Инженер Куковеров тоже подошел к киоску и тоже спросил журнал; пока газетчик отсчитывал сдачу, быстрым и внимательным взглядом он окинул очередь и сзади посмотрел на человека в прорезиненном пальто и в кепи, сдвинутой на затылок: журнал, который человек читал так внимательно, был перевернут в его руках вверх ногами!
Куковеров взял сдачу, повернул за угол и, не спеша, пошел по Шоссейной, изредка останавливаясь у магазинных витрин.

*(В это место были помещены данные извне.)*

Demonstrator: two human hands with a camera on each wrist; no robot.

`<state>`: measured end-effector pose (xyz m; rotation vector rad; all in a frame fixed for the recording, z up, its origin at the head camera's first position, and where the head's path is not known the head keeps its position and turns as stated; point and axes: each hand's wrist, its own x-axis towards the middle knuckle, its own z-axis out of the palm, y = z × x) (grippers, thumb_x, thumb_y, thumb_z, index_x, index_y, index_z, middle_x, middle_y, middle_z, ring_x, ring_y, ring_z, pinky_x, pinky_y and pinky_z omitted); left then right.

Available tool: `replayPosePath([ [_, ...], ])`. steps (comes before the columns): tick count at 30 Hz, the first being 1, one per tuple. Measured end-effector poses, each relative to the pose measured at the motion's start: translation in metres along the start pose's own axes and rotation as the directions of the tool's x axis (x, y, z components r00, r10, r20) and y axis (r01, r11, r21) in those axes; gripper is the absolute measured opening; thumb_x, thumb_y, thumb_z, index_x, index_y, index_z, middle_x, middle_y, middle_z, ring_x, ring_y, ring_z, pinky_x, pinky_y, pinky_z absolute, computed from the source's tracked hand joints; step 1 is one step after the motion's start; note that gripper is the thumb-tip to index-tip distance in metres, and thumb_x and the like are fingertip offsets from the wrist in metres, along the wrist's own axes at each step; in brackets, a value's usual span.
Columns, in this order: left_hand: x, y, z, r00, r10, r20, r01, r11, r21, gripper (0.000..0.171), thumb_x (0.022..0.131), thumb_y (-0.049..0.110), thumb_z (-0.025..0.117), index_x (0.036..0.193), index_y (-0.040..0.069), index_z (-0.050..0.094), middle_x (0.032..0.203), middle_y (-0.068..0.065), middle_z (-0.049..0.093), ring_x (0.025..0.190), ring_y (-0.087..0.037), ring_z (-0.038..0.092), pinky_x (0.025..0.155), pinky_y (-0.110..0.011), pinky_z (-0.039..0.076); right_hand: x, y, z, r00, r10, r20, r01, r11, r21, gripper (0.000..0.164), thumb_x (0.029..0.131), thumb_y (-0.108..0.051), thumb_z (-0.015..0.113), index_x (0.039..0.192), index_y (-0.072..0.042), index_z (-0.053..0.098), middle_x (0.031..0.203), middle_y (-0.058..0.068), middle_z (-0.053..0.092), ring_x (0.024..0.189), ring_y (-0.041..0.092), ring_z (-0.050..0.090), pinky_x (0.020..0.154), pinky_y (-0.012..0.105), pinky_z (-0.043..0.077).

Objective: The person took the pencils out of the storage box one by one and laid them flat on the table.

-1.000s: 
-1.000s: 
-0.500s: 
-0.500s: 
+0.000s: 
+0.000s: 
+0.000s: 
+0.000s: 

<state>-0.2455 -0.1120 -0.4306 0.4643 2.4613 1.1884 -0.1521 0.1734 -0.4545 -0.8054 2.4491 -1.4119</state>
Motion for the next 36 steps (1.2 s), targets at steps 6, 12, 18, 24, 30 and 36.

В зеркальных стеклах витрин видна была улица и противоположный тротуар; на другой стороне, человек в прорезиненном пальто и и кепи, сдвинутой на затылок, медленно шел и тоже останавливался у витрин и афишных столбов. У клуба печатников старый грек, на лотке которого висела табличка с надписью, что здесь производится «моментальная поцинка подметок, а также шнурки», почистил Куковерову желтые, остроносые башмаки; человек в прорезиненном пальто купил на другой стороне улицы пирожок с маком и долго, скучая, ел его, присев на чугунной тумбе у ворот городского палисадника. Грек кончил чистить, стукнул черным костлявым пальцем по носку блестящего башмака и спрятал гривенник, отерев его бархаткой, в ящик; Куковеров на этот раз очень быстро пошел по улице дальше и стремительно завернул в угол. Есть известное каждому агенту примитивное правило уличной слежки и наблюдения. Когда человек, за которым следят, поворачивает за угол, то тот, который следит, идя сзади, должен мысленно, применительно к походке повернувшего отсчитать время, за которое тот может сделать пятнадцать или двадцать шагов, и только спустя это время появиться за углом, чтобы не уменьшить при повороте той минимальной дистанции, которая всегда должна сохраняться между ними.